Freedom of speech is a fundamental right without which Members would not be able to carry out their duties. Members must be able to speak the truth without fear of retribution. Imposed on this freedom are the constraints outlined in the motion passed by the House; these conditions have been put in place for the simple purpose of ensuring, in so far as they can, that proceedings before a court are not prejudiced by comment in the House which might influence a jury or prejudice the position of parties and witnesses. The Constitution confers specific functions on the courts and the principle of the separation of powers enshrined in the Constitution must be observed. The motion recognises that the courts are the proper place to judge alleged breaches of the law or claims by one citizen against another and the restraints are being adopted out of a respect by this House for the judicial process, the democratic rule of law and the proper upholding of our laws by fair trial proceedings.

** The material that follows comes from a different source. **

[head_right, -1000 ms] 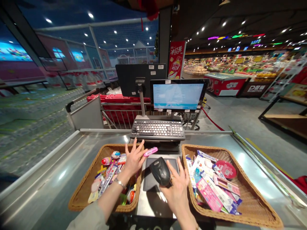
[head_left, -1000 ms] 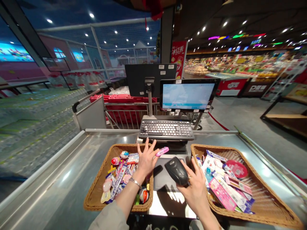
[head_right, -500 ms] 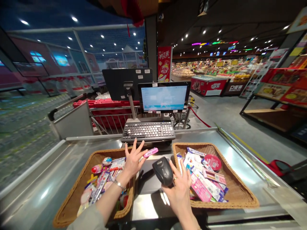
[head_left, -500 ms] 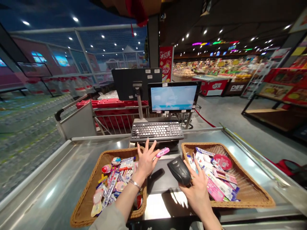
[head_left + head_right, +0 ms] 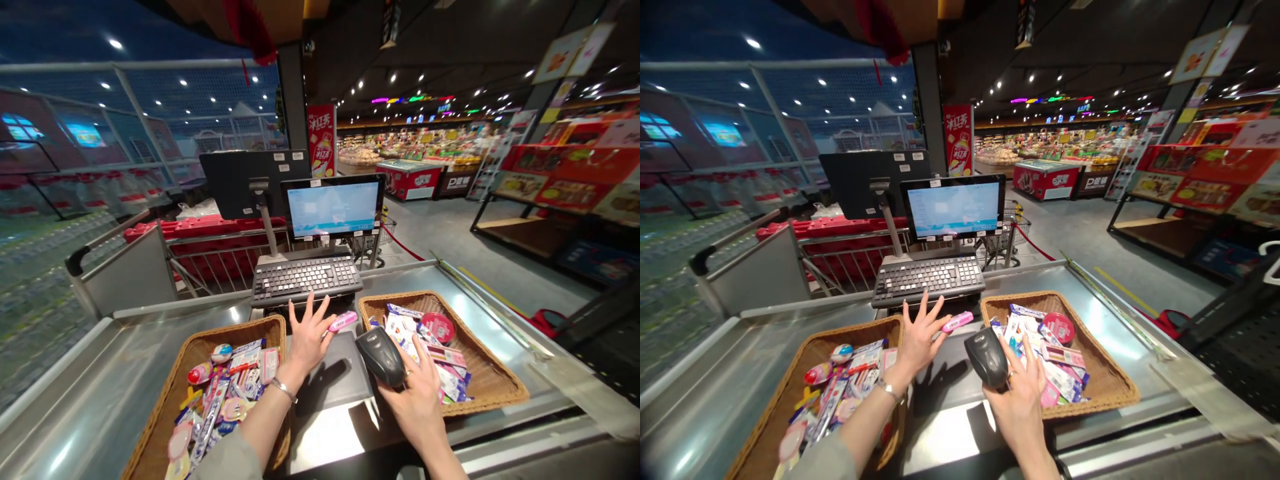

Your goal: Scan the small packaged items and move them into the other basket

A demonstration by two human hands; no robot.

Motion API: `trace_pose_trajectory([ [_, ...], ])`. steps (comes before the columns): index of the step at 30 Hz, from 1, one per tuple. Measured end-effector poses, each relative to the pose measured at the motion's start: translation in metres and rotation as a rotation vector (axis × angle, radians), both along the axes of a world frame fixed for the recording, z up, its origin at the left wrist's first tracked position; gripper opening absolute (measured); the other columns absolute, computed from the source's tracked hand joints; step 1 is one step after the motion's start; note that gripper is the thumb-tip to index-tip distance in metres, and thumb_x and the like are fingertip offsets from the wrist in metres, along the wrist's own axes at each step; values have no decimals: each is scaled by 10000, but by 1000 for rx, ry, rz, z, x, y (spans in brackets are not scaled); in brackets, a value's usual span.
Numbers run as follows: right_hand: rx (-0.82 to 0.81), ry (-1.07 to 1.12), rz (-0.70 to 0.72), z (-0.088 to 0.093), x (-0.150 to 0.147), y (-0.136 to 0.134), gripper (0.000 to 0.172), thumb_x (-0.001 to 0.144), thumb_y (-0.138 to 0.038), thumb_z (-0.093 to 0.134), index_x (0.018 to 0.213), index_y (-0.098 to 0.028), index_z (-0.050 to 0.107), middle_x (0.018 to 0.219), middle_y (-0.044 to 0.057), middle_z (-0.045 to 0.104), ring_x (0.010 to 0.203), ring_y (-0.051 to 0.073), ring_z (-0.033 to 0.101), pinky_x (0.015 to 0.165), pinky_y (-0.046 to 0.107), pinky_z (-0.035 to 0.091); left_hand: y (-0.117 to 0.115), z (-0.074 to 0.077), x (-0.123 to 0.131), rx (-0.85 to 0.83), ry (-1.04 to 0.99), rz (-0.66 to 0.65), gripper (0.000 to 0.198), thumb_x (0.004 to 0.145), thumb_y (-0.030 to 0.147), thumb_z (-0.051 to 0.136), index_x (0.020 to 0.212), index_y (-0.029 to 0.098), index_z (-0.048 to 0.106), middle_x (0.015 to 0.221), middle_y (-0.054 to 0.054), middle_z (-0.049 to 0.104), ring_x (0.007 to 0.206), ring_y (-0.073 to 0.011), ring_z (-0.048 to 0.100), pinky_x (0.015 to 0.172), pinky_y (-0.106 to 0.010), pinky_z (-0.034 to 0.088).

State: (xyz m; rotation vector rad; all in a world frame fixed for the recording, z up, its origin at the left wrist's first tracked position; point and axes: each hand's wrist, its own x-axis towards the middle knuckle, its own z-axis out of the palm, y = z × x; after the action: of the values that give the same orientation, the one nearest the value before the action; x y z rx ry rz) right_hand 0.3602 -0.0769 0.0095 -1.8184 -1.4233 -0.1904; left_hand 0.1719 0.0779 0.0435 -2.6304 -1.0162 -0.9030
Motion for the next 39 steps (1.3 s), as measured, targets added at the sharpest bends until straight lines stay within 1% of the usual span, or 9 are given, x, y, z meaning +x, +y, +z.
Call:
trace_pose_trajectory([
  [6,64,25,-61,2,11,-5,493,797,-417,614,1261,-253,584,1310,84,604,1406,327,326,1107,586,241,-2,2,20,1,-9,-63,280,901,288,577,1170,298,656,1471,-55,479,1459,-346,229,1108,-762,47],
  [9,90,38,-106,4,17,-7,511,799,-471,614,1249,-230,596,1315,109,593,1388,327,360,1112,571,246,-2,2,31,2,1,-87,286,908,292,565,1181,296,651,1472,-56,479,1459,-347,230,1108,-763,58],
  [13,86,44,-158,0,29,-12,548,796,-523,610,1262,-235,589,1329,121,581,1395,337,345,1103,598,247,-3,3,45,-2,14,-117,277,909,289,562,1168,295,658,1476,-54,473,1459,-348,229,1110,-759,58],
  [18,110,15,-215,-7,45,-22,483,803,-516,619,1185,-220,641,1261,115,635,1408,337,323,1108,616,226,-5,2,63,-5,13,-172,299,902,287,572,1192,304,645,1473,-59,477,1464,-342,216,1114,-752,47],
  [25,177,48,-370,-7,68,-37,398,838,-476,560,1063,-172,685,1145,134,685,1379,335,379,1081,580,302,-3,-4,89,-9,15,-240,307,902,276,566,1199,304,639,1469,-61,484,1466,-334,216,1119,-742,39],
  [29,198,24,-431,-11,85,-44,366,829,-469,570,998,-171,699,1079,123,705,1355,327,413,1077,553,330,-6,-8,112,-22,-1,-241,385,919,295,540,1301,325,565,1480,-45,473,1474,-335,186,1122,-735,52],
  [32,205,17,-464,-11,94,-47,357,810,-475,585,940,-168,712,1021,124,717,1321,330,449,1067,530,357,-12,-14,128,-73,12,-226,554,903,389,559,1429,280,427,1533,-99,383,1476,-349,170,1126,-722,78],
  [35,202,34,-498,-11,97,-45,362,800,-495,582,895,-173,719,1014,131,717,1302,338,469,1066,533,355,-14,-17,130,-117,23,-215,646,895,458,551,1468,231,359,1562,-138,314,1475,-353,171,1132,-710,75],
  [39,189,62,-451,-14,93,-36,383,806,-508,570,887,-165,720,1003,140,715,1319,345,449,1059,545,349,-12,-15,111,-145,4,-174,539,921,390,524,1427,239,416,1546,-141,347,1467,-334,216,1131,-710,80],
])
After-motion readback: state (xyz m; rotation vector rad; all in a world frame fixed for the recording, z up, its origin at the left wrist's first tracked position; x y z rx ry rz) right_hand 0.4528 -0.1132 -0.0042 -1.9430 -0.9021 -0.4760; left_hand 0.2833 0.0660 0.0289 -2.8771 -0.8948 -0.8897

It has to be acknowledged that the relaxation of the application of the sub judice rule has been long sought by the Opposition of the day as it inevitably allows a greater number of issues to be raised, which is the modus operandi of Opposition generally. However, with the new found freedom to raise matters which were sub judice, there is an onus on Members to be responsible in their remarks and to avoid the temptation of reacting to the emotional clamour that often surrounds controversial cases before the courts.